Constituida la última de las diputaciones gallegas, la de Pontevedra, el debate es el de siempre: ¿Tiene sentido mantener estas instituciones, creadas hace casi 200 años, que solo son un vehículo de clientelismo de los partidos y una agencia de colocación de personas afines?
Al carácter de refugio laboral de allegados, se añade que son instituciones poco transparentes y a las que los ciudadanos no ven utilidad porque duplican funciones de otras administraciones. ¿Por qué se muestran los partidos mayoritarios tan remisos a la supresión de las diputaciones?
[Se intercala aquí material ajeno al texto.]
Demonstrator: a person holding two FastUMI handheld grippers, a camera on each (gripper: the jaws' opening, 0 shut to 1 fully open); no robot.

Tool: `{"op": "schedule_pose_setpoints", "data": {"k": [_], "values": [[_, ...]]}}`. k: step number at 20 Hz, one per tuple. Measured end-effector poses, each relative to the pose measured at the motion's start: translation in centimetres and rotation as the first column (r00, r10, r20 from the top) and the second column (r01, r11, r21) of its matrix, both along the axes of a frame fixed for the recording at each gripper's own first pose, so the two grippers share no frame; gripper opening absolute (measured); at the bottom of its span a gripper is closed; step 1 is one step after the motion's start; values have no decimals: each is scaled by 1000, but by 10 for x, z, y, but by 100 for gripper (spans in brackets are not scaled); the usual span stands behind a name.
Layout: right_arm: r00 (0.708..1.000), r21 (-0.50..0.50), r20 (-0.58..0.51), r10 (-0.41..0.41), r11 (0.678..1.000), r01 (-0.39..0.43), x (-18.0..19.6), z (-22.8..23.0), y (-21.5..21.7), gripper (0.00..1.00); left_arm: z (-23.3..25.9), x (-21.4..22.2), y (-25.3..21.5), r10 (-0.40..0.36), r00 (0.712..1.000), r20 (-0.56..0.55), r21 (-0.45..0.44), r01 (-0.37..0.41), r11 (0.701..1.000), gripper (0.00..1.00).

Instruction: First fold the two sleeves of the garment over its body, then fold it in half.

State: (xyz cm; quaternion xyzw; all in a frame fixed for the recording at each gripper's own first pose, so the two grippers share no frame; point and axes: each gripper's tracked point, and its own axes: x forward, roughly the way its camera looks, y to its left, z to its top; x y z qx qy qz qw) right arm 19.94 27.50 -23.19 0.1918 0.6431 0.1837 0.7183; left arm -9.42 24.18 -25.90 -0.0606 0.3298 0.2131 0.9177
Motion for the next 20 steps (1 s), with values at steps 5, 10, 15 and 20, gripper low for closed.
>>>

Por el gran poder territorial que generan para los gobernantes, al repartir arbitrariamente sus fondos entre los municipios, con los que genera una relación clientelista.
Ésta es la raíz de la supervivencia de instituciones obsoletas, generadoras de gasto, que muestran la resistencia de la clase política a profundizar en las reformas que le afectan directamente.
Los grandes partidos no están de acuerdo en qué hacer: el PSOE aceptaría la eliminación de las diputaciones, en tanto el PP prefiere conservarlas aunque mejorando su funcionamiento.
Nada sólido se podrá llevar a cabo si no hay acuerdo, pero no sería admisible que la discrepancia impidiera resolver una onerosa disfunción que hoy, y también mañana, este país no puede permitirse.